When the NHL announced the Dallas Stars would be hosting the 2020 Winter Classic outdoor game at the end of last season, I knew right away I had to be there. The winter classic is the once-a-year game that the NHL puts on outside in the elements – a New Year’s Day extravaganza like the Super Bowl of the sport in terms of the scale of its spectacle.
Since the Winter Classic is produced by the league and not by any one team, my relationship with the Dallas Stars was not going to result in an automatic entry into the gates with mics in hand. I had to make my case to the Stars that it would be worth it for me to be there rolling sound on their behalf, and they had to clear my presence with NHL brass. After several emails back and forth, I was eventually put on the list, and I began planning my setup.
I knew I would have to be relatively mobile and I wasn’t guaranteed access to any isolated part of the field even with a media credential, so I opted for a mic setup that could be self-contained and mobile, but would still capture wide stereo and surround sound at the highest level. I opted for a Schoeps double M/S setup along with a pair of Crown PZM mics and flanked by a wide pair of Sennheiser 416s. I fit this entire rig (including mic stands and wind protection) into a travel suitcase with wheels.
This level of mobility ended up being incredibly important because I had no parking pass – so I opted to take the train with gear in hand from the Inwood station all the way down to my final setup position next to the field. I hopped the train at 8:30 am and found it already packed full with good-natured Predators fans. Once I arrived I negotiated my way to a prime spot right by the pyro and behind the stage with the stage manager on that end of the stadium. The game didn’t start until 12:30, but I was setup and in position by 10am. The only thing left to do was wait.
When the gates opened and the fans started pouring in, I really started to get a feel for the scale of the event. It seemed like every two sections could hold an entire AAC full of Stars fans. They just poured in through the gates for an hour leading up to game time.
Finally we were ready to begin, and I was first treated to one of the most memorable productions of the national anthem I’ve ever been a part of. Stars fans always hit the ‘Stars!” part of the line ‘Oh say does that star – spangled banner yet wave’ during the anthem, but 85,000 people sounds a LOT bigger than 18,000 people. It was the first moment when everyone in the stadium felt what the collective power of the fans was going to be able to do here. The anthem ended with pyrotechnics and a flyover. The game was on.

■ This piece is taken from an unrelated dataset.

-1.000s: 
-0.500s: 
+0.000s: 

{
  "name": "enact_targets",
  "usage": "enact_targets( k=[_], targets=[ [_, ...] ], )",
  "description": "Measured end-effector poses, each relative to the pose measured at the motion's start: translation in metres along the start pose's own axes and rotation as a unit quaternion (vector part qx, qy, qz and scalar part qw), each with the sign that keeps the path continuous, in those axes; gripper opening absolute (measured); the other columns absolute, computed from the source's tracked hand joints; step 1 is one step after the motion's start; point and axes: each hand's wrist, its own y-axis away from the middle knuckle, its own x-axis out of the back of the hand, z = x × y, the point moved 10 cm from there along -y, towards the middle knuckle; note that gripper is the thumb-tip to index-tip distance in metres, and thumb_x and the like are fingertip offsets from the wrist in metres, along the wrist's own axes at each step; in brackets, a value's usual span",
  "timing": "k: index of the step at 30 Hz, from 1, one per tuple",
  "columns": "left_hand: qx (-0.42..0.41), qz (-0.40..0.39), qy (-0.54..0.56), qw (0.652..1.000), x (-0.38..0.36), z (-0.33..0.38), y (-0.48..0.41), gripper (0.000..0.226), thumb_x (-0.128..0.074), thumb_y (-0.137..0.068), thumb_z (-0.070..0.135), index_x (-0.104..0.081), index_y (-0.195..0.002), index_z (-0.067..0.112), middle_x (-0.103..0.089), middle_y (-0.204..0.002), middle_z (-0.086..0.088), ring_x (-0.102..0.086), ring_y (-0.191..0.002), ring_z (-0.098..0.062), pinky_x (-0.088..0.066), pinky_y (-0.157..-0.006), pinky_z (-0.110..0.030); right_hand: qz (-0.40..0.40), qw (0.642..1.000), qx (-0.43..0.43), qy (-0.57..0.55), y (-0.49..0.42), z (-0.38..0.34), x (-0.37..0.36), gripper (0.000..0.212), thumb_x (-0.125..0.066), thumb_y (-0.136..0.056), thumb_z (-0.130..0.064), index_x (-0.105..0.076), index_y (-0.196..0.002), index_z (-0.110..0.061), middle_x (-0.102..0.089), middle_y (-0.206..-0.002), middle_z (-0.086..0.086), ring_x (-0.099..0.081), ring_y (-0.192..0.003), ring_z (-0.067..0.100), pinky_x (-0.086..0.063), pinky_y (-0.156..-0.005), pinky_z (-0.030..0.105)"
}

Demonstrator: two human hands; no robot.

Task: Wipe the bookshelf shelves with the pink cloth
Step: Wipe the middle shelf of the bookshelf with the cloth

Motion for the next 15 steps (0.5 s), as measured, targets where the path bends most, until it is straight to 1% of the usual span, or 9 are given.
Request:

The Stars have been a streaky team this season – the Winter Classic was a perfect microcosm of that. A couple of ugly early penalties led to two quick Nashville goals. The 20K yellow-sweatered fans in attendance made themselves heard, while the rest of the arena settled into a worried silence for the rest of the period.
The score stayed 2-0 deep into the second period. The game started to feel like it would end up being a dud. Then the Stars scored a gritty goal, and the stadium came alive.
Finally, 85K fans stood up and gave voice. Just like in the national anthem, it was obvious to everyone in the stadium that this was a VERY different sound. Nashville started getting sloppy while the Stars drew their first power play in the third. The throng of delirious fans went full-bore with the Jeff K-led power play chant.
In the end, the Stars scored four unanswered goals to come back and win. Every time they scored, the stadium rose, screamed, and forgot it was cold outside. It was a spectacular experience, and will be one I’ll remember for the rest of my life.